◆ What is needed
In the material below, repeat only the lines from the one that holds "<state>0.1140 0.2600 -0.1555" through the final line, exactly as they stand.

◆ Data excerpts
........

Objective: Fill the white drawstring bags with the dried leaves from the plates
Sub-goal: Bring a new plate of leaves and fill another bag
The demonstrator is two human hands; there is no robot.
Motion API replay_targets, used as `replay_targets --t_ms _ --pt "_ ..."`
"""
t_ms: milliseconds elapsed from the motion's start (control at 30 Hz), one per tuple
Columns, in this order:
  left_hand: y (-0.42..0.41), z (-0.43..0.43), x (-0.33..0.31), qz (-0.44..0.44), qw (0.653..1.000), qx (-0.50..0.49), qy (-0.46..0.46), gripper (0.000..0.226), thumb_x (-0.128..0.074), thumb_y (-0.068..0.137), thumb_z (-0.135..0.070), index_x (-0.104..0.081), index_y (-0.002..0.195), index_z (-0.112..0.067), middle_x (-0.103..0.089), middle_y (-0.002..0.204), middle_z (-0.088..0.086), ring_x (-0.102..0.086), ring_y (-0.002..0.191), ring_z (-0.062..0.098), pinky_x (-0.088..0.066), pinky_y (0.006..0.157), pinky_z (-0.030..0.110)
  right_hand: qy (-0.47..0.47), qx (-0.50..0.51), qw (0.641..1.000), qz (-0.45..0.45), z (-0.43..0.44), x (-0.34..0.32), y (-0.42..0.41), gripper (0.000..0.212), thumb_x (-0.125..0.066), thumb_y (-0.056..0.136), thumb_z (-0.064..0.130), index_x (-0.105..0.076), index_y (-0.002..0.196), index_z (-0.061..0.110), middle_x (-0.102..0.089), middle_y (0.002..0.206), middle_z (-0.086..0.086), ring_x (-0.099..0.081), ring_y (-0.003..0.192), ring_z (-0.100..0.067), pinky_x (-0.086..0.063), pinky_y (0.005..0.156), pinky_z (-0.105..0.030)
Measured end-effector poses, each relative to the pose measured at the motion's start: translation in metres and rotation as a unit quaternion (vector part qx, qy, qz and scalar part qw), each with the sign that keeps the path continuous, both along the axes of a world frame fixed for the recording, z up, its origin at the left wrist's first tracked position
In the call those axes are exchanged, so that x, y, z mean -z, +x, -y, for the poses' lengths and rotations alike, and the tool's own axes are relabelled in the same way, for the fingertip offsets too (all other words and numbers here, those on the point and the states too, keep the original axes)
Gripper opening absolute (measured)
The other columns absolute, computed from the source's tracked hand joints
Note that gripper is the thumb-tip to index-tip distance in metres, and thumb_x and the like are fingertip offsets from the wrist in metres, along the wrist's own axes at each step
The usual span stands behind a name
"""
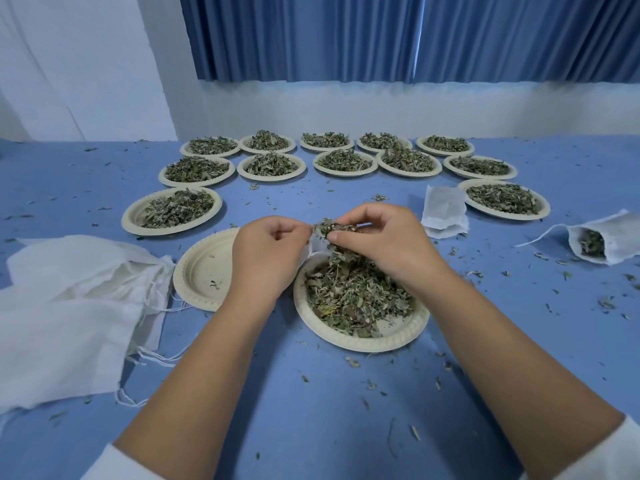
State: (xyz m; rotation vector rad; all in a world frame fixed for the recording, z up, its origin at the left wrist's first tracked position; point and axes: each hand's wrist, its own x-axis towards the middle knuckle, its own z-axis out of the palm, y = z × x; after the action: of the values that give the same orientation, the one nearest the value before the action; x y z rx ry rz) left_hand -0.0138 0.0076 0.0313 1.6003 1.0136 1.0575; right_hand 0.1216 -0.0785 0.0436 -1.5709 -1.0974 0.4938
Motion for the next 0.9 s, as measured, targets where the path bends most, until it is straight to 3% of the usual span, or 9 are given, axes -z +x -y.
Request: replay_targets --t_ms 67,167,300,400,500,633,700,800,900 --pt "0.0 0.0 0.0 0.005 1.0 -0.006 -0.005 0.009 -0.069 0.085 -0.022 -0.072 0.077 -0.023 -0.07 0.072 -0.008 -0.056 0.057 -0.004 -0.047 0.062 0.015 -0.005 0.018 0.999 0.029 0.0 0.0 0.0 0.014 -0.086 0.073 0.022 -0.072 0.076 0.025 -0.074 0.081 -0.006 -0.068 0.069 -0.02 -0.051 0.067 -0.028" --pt "0.001 0.001 0.0 0.022 1.0 -0.008 -0.009 0.01 -0.07 0.085 -0.023 -0.071 0.076 -0.024 -0.067 0.064 -0.014 -0.056 0.056 -0.007 -0.046 0.057 0.01 -0.007 0.029 0.994 0.107 -0.001 0.0 0.002 0.018 -0.086 0.073 0.023 -0.07 0.073 0.03 -0.064 0.092 0.001 -0.06 0.071 -0.011 -0.044 0.068 -0.017" --pt "0.002 0.004 0.0 0.004 1.0 0.022 0.001 0.01 -0.07 0.084 -0.023 -0.071 0.073 -0.024 -0.069 0.064 -0.014 -0.057 0.055 -0.006 -0.043 0.052 0.008 -0.035 0.023 0.984 0.175 -0.003 0.005 0.0 0.014 -0.085 0.074 0.02 -0.074 0.078 0.027 -0.058 0.086 0.007 -0.053 0.069 -0.003 -0.038 0.065 -0.011" --pt "0.005 0.007 0.003 -0.018 0.998 0.057 0.014 0.013 -0.069 0.083 -0.019 -0.072 0.072 -0.025 -0.072 0.07 -0.006 -0.061 0.061 0.0 -0.048 0.058 0.015 -0.046 0.022 0.979 0.195 -0.004 0.009 -0.002 0.018 -0.082 0.074 0.016 -0.073 0.082 0.028 -0.058 0.079 0.016 -0.054 0.065 0.004 -0.037 0.061 -0.006" --pt "0.007 0.009 0.005 -0.038 0.996 0.07 0.03 0.01 -0.07 0.084 -0.021 -0.073 0.075 -0.025 -0.068 0.062 -0.011 -0.057 0.056 -0.002 -0.043 0.055 0.011 -0.041 0.02 0.985 0.167 -0.004 0.009 -0.003 0.026 -0.081 0.072 0.014 -0.064 0.082 0.031 -0.065 0.082 0.01 -0.057 0.069 0.001 -0.041 0.066 -0.009" --pt "0.006 0.007 0.006 -0.034 0.997 0.06 0.032 0.01 -0.07 0.084 -0.021 -0.072 0.075 -0.024 -0.068 0.062 -0.01 -0.059 0.058 0.0 -0.046 0.063 0.019 -0.054 -0.002 0.994 0.094 -0.001 0.003 -0.002 0.031 -0.085 0.07 0.016 -0.061 0.086 0.028 -0.068 0.095 0.003 -0.066 0.087 -0.008 -0.051 0.081 -0.024" --pt "0.005 0.005 0.006 -0.028 0.998 0.052 0.032 0.011 -0.069 0.084 -0.021 -0.072 0.074 -0.024 -0.068 0.062 -0.009 -0.059 0.057 0.0 -0.046 0.063 0.02 -0.068 -0.021 0.996 0.052 0.0 -0.001 0.0 0.022 -0.082 0.075 0.02 -0.067 0.091 0.026 -0.069 0.09 0.011 -0.065 0.082 0.0 -0.048 0.077 -0.019" --pt "0.004 0.004 0.006 -0.038 0.997 0.046 0.046 0.012 -0.068 0.085 -0.023 -0.071 0.073 -0.026 -0.061 0.055 -0.017 -0.052 0.052 -0.006 -0.04 0.056 0.012 -0.077 -0.04 0.996 -0.028 0.001 -0.003 0.004 0.01 -0.068 0.087 0.017 -0.075 0.093 0.022 -0.067 0.068 0.019 -0.058 0.062 0.005 -0.046 0.07 -0.017" --pt "0.004 0.004 0.005 -0.036 0.997 0.045 0.059 0.014 -0.069 0.086 -0.023 -0.07 0.073 -0.028 -0.061 0.058 -0.021 -0.054 0.057 -0.008 -0.037 0.054 0.004 -0.068 -0.022 0.997 -0.017 0.002 -0.002 0.005 0.013 -0.068 0.088 0.014 -0.078 0.09 0.022 -0.071 0.074 0.019 -0.063 0.072 0.001 -0.052 0.082 -0.019"
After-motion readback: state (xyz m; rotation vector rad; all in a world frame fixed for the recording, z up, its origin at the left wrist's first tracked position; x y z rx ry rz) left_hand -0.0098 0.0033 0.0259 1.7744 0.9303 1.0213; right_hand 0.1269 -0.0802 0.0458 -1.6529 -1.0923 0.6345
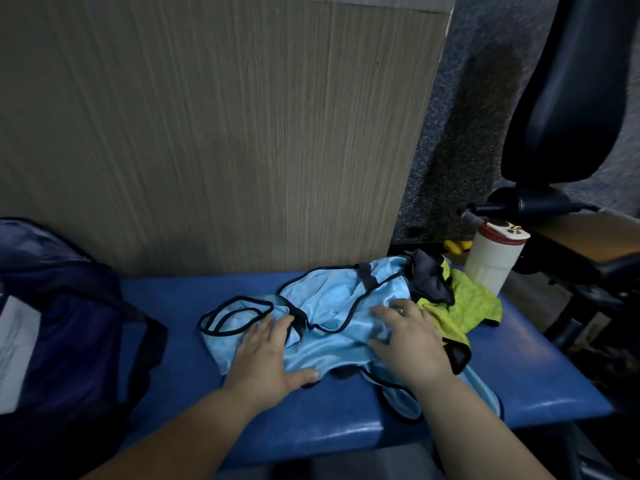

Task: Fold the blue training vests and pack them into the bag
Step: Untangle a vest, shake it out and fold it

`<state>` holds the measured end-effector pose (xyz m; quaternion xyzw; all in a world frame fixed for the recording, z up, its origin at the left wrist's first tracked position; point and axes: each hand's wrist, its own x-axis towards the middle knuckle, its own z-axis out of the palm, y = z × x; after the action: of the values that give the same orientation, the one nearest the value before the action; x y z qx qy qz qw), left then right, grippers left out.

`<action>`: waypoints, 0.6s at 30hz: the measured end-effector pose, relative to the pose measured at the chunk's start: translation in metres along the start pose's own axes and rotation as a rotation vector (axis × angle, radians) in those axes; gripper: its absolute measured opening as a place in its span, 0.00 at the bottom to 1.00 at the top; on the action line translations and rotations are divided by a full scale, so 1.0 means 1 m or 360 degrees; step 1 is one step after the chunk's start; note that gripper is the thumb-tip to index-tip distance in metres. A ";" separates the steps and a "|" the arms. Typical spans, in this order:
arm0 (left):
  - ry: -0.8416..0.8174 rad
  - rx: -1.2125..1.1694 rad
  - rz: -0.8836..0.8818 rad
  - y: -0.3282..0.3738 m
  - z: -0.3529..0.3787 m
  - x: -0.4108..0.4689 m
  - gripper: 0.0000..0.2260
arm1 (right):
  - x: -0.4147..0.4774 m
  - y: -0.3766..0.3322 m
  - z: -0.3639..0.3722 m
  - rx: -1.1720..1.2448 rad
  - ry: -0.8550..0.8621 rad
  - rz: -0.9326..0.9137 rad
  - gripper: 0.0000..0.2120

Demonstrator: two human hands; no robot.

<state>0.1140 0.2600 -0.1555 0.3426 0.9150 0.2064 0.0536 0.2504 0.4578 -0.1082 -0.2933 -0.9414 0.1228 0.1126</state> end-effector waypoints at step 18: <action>0.0837 -0.1018 -0.0601 -0.028 -0.036 -0.006 0.10 | 0.014 0.017 -0.008 0.0735 0.0466 0.0520 0.06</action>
<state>0.0931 0.2252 -0.1344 0.0721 0.8342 0.5452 -0.0407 0.2504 0.4804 -0.1032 -0.4218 -0.8028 0.3063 0.2893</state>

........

◆ Answer for this exercise
<state>0.1140 0.2600 -0.1555 0.3426 0.9150 0.2064 0.0536 0.2504 0.4578 -0.1082 -0.2933 -0.9414 0.1228 0.1126</state> end-effector waypoints at step 18: <action>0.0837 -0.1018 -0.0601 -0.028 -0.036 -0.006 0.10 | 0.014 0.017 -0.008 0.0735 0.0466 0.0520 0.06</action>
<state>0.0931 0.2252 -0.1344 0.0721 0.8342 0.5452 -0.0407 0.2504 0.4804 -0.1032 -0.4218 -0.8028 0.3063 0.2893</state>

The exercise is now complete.